5385351 2000-08-22 06:23 /175 rader/ Brevbäraren (som är implementerad i) Python
Mottagare: Bugtraq (import) <12338>
Ärende: Security Update: Netscape java security bug
------------------------------------------------------------
From: Technical Support <support@PHOENIX.CALDERASYSTEMS.COM>
To: BUGTRAQ@SECURITYFOCUS.COM
Message-ID: <20000821165939.A1183@phoenix.calderasystems.com>
-----BEGIN PGP SIGNED MESSAGE-----
Hash: SHA1
- -----BEGIN PGP SIGNED MESSAGE-----
Hash: SHA1
______________________________________________________________________________
Caldera Systems, Inc.
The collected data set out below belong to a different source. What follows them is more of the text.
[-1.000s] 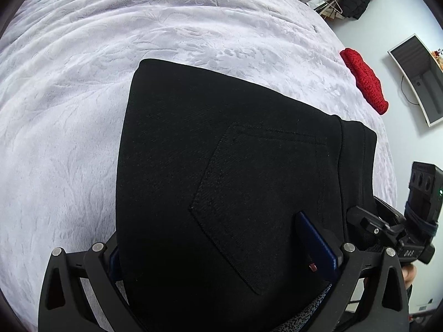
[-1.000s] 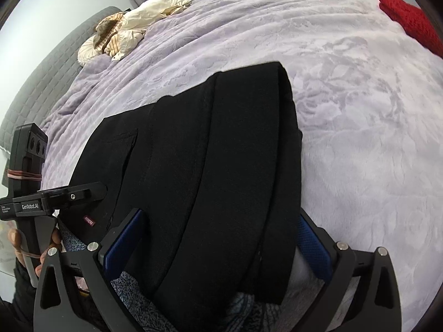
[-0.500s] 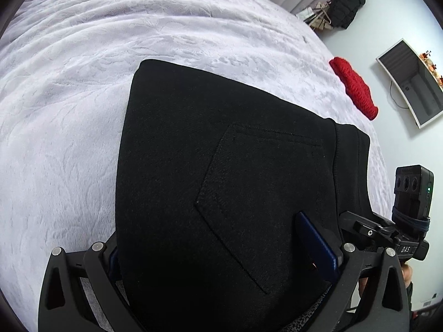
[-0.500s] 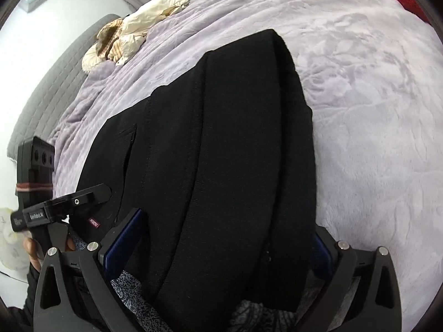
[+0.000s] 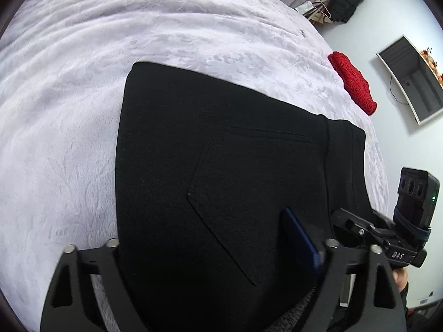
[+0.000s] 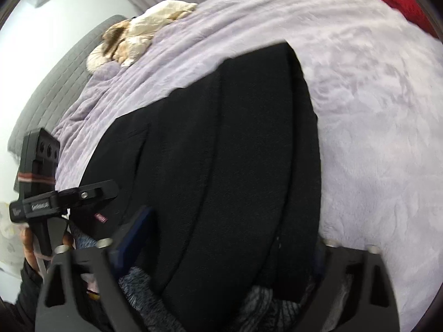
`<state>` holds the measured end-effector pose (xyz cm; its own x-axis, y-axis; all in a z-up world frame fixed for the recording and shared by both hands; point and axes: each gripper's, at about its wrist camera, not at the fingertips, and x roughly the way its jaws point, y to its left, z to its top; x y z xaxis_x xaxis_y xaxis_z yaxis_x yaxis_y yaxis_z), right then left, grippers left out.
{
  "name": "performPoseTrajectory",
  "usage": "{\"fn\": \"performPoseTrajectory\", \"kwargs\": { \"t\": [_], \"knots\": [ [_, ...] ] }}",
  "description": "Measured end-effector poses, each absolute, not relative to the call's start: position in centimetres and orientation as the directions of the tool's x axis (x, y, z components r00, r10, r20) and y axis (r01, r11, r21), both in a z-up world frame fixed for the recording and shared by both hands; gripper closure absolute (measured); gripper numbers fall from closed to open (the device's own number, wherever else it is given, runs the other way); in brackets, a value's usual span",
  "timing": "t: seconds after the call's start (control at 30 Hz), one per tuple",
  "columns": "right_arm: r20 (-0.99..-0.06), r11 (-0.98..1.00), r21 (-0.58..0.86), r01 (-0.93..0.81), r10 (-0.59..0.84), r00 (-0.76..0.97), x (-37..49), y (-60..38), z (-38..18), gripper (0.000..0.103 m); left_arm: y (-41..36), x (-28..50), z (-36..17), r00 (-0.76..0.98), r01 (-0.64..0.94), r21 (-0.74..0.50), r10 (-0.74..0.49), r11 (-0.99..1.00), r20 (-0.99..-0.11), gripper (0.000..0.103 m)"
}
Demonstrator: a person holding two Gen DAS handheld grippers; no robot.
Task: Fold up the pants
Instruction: 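Grasp the folded trousers edge with both grippers and lift it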
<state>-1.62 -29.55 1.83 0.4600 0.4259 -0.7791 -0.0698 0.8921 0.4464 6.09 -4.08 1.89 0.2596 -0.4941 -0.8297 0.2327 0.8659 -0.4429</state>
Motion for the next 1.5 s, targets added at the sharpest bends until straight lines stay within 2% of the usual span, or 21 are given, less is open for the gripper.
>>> {"fn": "performPoseTrajectory", "kwargs": {
  "t": [0.07, 0.17, 0.3, 0.47, 1.03, 1.5],
  "knots": [
    [-0.772, 0.895, 0.435, -0.096, 0.426, 0.471, -1.9, -29.8, 2.8, 0.041, -4.2, 5.8, 2.7, 0.263, 0.242, -0.428, -0.483, 0.871, -0.835, 0.03],
    [-0.746, 0.872, 0.477, -0.106, 0.466, 0.477, -2.2, -30.5, 3.6, 0.046, -4.3, 5.7, 3.5, 0.261, 0.233, -0.434, -0.486, 0.87, -0.834, 0.036],
    [-0.741, 0.879, 0.461, -0.124, 0.458, 0.491, -2.8, -30.6, 4.4, 0.047, -4.7, 5.0, 4.7, 0.289, 0.238, -0.408, -0.466, 0.881, -0.837, 0.038],
    [-0.718, 0.878, 0.454, -0.151, 0.461, 0.522, -3.3, -31.3, 6.8, 0.047, -6.3, 4.8, 6.4, 0.279, 0.256, -0.444, -0.506, 0.859, -0.816, 0.039],
    [-0.715, 0.934, 0.356, -0.04, 0.3, 0.631, -3.7, -41.3, 12.6, 0.047, -20.2, 8.5, 9.7, 0.209, 0.383, -0.451, -0.552, 0.806, -0.807, 0.039],
    [-0.733, 0.891, 0.448, 0.07, 0.321, 0.6, -1.8, -48.1, 9.2, 0.047, -26.9, 11.0, 7.5, 0.132, 0.397, -0.415, -0.498, 0.819, -0.857, 0.039]
  ]
}}
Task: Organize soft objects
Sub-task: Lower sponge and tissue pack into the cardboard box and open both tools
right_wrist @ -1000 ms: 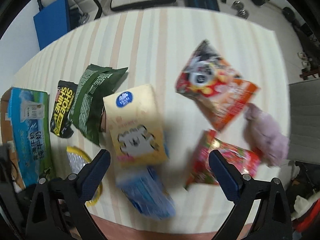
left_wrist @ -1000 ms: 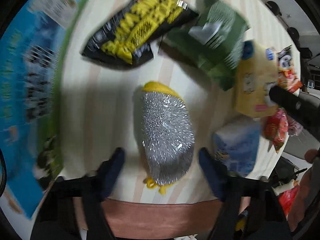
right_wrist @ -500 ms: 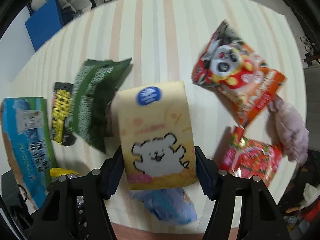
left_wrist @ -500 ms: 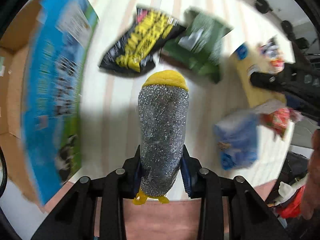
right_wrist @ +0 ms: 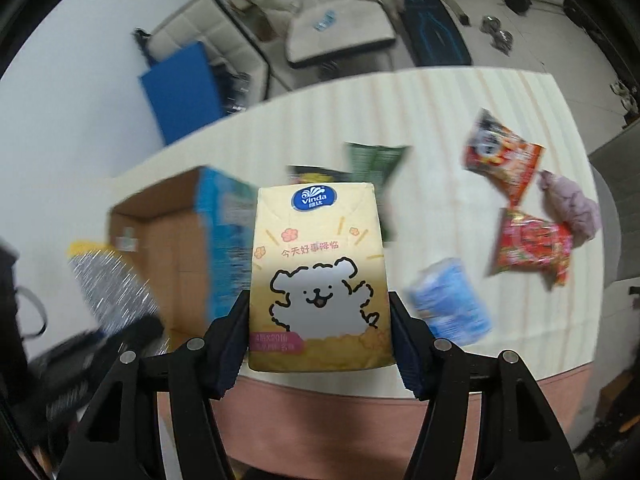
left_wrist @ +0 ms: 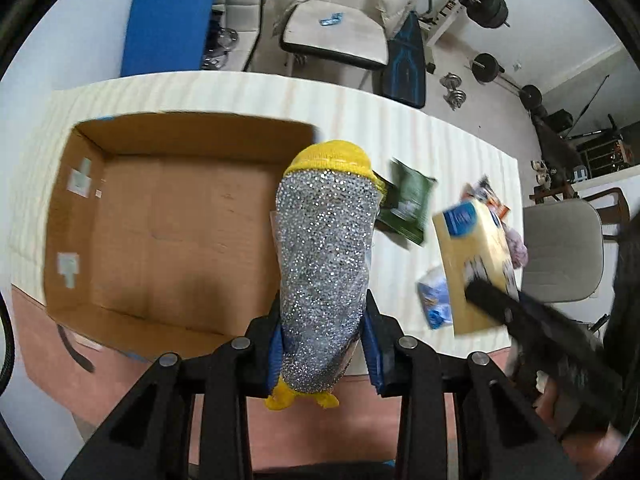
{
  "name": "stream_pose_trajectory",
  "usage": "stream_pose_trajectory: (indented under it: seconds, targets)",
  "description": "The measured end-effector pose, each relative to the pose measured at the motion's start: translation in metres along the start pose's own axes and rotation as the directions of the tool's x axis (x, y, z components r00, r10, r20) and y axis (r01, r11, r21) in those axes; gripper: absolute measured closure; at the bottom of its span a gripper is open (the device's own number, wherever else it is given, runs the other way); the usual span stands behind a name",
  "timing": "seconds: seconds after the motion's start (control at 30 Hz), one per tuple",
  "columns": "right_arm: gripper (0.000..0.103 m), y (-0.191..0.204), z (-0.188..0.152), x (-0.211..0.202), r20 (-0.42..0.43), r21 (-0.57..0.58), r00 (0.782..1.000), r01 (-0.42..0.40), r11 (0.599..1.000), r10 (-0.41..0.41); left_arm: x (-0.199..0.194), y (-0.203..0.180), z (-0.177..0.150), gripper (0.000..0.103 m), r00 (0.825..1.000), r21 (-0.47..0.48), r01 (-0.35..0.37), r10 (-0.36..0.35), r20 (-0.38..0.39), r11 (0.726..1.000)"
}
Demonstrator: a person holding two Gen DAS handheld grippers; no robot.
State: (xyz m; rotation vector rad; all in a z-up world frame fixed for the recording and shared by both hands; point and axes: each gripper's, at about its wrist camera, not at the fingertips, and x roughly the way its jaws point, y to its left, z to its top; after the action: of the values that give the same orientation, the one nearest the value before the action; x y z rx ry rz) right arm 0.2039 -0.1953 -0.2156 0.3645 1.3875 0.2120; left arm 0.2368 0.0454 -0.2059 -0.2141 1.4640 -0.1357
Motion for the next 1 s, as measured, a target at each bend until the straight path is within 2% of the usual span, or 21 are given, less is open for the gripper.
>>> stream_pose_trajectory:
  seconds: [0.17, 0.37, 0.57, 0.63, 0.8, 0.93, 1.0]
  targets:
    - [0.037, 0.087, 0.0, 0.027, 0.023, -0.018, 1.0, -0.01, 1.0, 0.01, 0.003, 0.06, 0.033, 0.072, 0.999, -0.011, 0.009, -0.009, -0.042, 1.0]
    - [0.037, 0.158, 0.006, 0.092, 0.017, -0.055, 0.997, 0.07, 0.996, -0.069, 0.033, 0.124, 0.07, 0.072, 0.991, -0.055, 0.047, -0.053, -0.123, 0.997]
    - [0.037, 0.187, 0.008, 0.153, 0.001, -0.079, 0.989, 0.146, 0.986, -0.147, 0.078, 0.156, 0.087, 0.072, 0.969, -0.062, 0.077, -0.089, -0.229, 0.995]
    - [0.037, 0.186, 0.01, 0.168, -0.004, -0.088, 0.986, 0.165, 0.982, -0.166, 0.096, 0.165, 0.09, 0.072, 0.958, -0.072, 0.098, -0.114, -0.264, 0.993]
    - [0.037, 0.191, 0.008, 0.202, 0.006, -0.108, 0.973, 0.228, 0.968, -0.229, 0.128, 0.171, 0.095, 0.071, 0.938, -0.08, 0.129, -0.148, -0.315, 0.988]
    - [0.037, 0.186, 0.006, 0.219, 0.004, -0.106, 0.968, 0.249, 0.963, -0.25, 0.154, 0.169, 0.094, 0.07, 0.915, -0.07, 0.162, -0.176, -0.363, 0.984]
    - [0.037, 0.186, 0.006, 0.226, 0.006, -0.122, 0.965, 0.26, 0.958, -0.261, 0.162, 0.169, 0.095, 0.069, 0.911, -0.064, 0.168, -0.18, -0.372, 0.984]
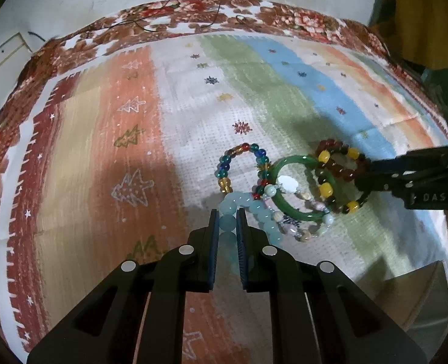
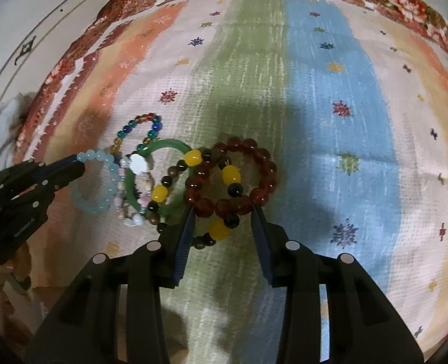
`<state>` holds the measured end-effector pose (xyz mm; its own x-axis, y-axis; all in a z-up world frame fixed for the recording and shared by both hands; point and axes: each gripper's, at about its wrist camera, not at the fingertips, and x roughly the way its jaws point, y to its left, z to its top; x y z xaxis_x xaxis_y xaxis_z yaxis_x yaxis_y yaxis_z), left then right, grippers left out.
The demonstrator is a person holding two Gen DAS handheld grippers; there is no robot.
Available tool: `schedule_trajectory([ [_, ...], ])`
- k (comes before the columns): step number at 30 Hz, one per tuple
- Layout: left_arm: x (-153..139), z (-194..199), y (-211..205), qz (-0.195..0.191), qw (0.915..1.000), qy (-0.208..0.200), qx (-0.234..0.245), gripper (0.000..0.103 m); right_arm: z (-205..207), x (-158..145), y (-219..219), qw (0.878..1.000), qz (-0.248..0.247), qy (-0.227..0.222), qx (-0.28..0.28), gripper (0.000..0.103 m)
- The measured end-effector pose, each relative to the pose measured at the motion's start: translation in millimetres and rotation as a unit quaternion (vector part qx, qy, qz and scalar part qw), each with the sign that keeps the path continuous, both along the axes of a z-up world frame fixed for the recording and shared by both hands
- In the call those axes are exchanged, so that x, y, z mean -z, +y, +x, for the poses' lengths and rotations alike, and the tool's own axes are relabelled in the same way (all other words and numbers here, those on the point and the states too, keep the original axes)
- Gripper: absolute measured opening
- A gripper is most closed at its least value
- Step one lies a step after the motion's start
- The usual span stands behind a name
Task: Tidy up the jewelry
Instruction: 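Grasp the light blue bead bracelet with left tool while right grasps yellow-black bracelet, then lift the light blue bracelet with left tool while right lifts yellow-black bracelet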
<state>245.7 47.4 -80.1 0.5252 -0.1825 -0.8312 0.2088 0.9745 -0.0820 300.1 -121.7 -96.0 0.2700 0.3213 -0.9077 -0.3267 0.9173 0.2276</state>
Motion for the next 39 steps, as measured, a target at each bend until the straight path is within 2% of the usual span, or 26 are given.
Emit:
schedule_trajectory([
  [7,0.8,-1.3,-0.5,-0.003,1.0,0.003,-0.002,0.011,-0.8,7.0,-0.1,1.0,-0.005,0.02,0.003,0.041],
  [12,-0.3,0.1,2.9,-0.012,0.9999,0.005,-0.006,0.011,-1.8,4.0,-3.2,0.999,0.015,0.032,0.01,0.041],
  [19,2.8,-0.3,-0.4,-0.007,0.9999,0.008,-0.002,0.011,-5.8,11.1,-1.9,0.998,0.01,0.061,0.004,0.041],
  [24,4.4,0.1,-1.4,-0.006,0.9999,0.01,0.0,0.011,-7.4,15.2,1.3,0.998,0.0,0.063,0.003,0.041],
  [28,5.6,-0.6,-5.3,-0.003,0.9999,0.01,0.008,0.011,-5.0,16.7,5.1,0.998,-0.002,0.059,0.006,0.036],
  [29,6.1,-0.5,-5.9,-0.003,0.9999,0.011,0.009,0.011,-4.0,17.2,5.5,0.998,-0.003,0.059,0.007,0.03],
  [30,6.7,-0.3,-6.4,-0.002,0.9999,0.011,0.01,0.011,-3.0,18.1,6.3,0.998,-0.015,0.055,0.008,0.02],
  [31,7.3,-0.3,-6.7,-0.001,0.9999,0.012,0.01,0.011,-2.3,19.0,6.6,0.998,-0.021,0.052,0.006,0.017],
  [33,8.0,-0.5,-7.3,0.0,0.9999,0.013,0.011,0.011,-1.4,18.8,4.4,0.998,-0.014,0.054,0.006,0.014],
  [39,4.5,-1.7,-5.7,-0.006,0.9999,0.01,0.011,0.011,-6.7,10.5,3.2,0.999,-0.01,0.048,-0.004,0.014],
])
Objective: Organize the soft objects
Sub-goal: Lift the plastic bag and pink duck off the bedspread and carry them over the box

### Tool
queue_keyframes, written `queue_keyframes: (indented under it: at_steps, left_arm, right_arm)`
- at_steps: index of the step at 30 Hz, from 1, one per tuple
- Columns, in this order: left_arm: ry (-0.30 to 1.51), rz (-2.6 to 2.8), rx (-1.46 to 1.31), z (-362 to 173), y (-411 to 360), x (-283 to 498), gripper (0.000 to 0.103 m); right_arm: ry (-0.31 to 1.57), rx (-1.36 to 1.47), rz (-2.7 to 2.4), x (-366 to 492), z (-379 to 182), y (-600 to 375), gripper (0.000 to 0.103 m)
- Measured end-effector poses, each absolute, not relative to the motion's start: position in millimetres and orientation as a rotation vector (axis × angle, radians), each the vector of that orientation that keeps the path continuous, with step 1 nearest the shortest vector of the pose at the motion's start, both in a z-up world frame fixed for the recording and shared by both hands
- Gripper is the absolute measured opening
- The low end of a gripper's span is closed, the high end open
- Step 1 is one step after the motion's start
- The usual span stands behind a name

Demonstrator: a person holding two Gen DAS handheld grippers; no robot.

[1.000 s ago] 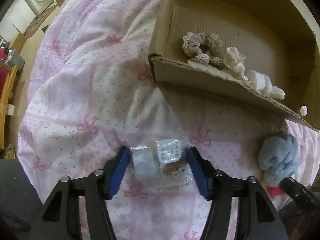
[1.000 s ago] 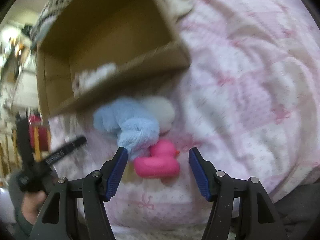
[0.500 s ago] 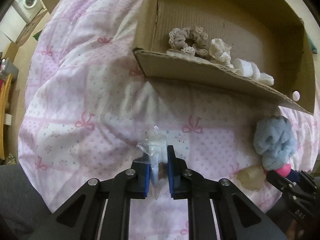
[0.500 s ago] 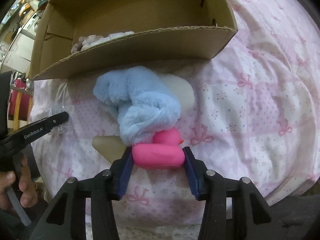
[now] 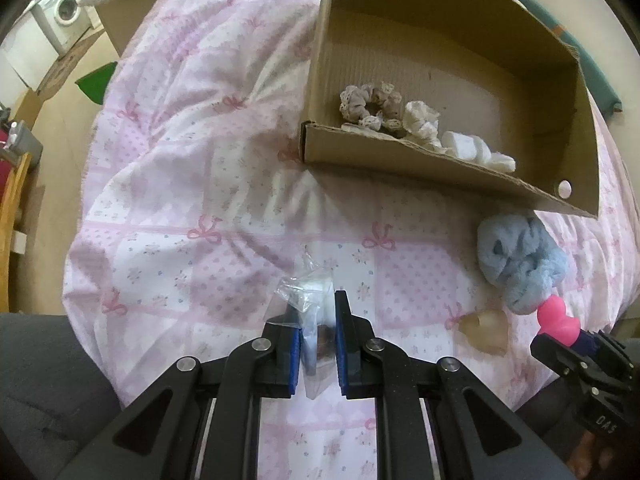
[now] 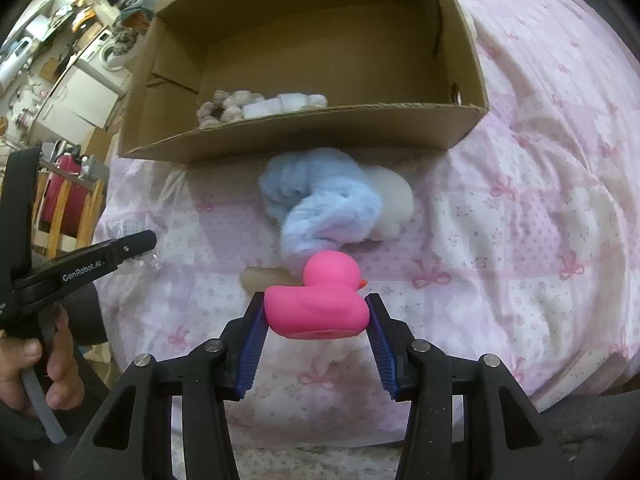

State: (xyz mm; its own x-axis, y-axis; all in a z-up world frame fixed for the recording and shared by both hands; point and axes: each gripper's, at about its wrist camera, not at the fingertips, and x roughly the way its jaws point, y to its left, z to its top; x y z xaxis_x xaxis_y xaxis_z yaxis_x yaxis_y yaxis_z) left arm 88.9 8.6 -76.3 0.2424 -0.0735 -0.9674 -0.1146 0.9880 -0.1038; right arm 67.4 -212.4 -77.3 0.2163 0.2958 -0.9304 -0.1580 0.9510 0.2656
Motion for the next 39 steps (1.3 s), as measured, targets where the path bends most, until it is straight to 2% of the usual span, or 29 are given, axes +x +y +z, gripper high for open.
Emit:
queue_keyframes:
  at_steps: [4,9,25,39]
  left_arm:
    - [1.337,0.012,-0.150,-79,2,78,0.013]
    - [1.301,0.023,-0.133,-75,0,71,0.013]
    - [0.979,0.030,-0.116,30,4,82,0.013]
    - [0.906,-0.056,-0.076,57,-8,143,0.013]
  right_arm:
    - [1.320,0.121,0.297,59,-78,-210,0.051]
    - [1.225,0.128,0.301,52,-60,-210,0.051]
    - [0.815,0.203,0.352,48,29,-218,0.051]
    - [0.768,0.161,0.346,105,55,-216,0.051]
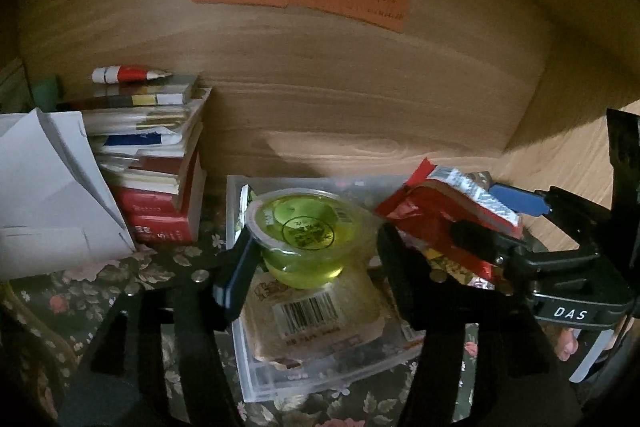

Security Advisory
Subject: Netscape java security bug
Advisory number: CSSA-2000-027.1
Issue date: 2000 August, 21
Cross reference:
______________________________________________________________________________
1. Problem Description
Recently, a problem in netscape's java libraries was discovered
that allows an applet to act as a web server on your machine,
exposing all files on your system to the world.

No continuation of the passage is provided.